**Instructions for the task:** Write out, unaltered, each line from the top of the records below down to the line where "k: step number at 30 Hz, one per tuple" appears, that line included.

[Records supplied]

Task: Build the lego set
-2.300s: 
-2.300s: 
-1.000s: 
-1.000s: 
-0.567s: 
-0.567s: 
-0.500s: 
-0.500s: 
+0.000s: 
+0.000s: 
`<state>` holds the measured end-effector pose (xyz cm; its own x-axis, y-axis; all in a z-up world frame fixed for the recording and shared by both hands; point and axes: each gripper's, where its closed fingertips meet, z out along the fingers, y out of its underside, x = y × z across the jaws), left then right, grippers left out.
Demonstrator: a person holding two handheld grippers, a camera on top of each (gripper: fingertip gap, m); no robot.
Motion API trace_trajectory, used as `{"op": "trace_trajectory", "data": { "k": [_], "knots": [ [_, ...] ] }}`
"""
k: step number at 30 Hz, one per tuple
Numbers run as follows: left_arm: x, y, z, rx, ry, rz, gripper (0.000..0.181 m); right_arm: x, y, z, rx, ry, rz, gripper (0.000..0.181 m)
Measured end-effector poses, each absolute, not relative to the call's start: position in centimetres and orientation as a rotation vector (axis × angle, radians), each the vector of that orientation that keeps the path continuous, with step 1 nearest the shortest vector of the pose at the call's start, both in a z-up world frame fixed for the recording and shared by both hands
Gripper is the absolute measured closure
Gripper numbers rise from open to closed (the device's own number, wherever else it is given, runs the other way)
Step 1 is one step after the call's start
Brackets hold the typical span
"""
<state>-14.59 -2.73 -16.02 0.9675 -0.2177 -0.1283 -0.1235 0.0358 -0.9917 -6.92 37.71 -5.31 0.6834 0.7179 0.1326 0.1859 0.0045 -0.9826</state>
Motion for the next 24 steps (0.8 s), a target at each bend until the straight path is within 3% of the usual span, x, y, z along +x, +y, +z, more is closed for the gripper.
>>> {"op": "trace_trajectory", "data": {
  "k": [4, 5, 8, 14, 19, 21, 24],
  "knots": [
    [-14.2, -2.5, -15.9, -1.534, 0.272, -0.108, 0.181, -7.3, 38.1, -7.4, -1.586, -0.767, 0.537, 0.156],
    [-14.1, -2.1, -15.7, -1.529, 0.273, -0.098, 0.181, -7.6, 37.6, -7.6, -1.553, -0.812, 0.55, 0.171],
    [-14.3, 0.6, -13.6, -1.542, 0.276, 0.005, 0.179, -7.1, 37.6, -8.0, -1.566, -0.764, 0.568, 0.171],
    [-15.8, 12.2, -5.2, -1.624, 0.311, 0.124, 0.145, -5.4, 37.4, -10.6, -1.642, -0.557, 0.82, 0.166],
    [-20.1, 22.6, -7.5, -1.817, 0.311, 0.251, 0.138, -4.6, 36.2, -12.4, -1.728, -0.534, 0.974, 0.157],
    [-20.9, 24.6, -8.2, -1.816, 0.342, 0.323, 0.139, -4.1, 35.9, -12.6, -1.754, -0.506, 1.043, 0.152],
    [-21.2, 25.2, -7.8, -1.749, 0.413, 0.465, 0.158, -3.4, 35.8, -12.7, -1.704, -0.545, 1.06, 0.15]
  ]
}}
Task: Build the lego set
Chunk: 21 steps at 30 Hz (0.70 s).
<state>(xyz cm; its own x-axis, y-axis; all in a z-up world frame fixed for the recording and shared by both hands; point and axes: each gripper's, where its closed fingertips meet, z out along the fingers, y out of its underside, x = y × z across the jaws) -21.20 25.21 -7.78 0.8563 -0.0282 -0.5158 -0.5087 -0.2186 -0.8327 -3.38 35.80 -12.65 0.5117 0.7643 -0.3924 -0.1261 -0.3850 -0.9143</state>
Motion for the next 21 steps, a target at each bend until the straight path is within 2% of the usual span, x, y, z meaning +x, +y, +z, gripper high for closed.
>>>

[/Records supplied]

**Answer box:**
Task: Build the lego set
-2.300s: 
-2.300s: 
-1.000s: 
-1.000s: 
-0.567s: 
-0.567s: 
-0.500s: 
-0.500s: 
+0.000s: 
+0.000s: 
`<state>` holds the measured end-effector pose (xyz cm; its own x-axis, y-axis; all in a z-up world frame fixed for the recording and shared by both hands; point and axes: each gripper's, where its closed fingertips meet, z out along the fingers, y out of its underside, x = y × z across the jaws), left then right, grippers left out.
Demonstrator: a person holding two handheld grippers, a camera on top of each (gripper: fingertip gap, m); no robot.
Motion API trace_trajectory, used as `{"op": "trace_trajectory", "data": { "k": [_], "knots": [ [_, ...] ] }}`
"""
k: step number at 30 Hz, one per tuple

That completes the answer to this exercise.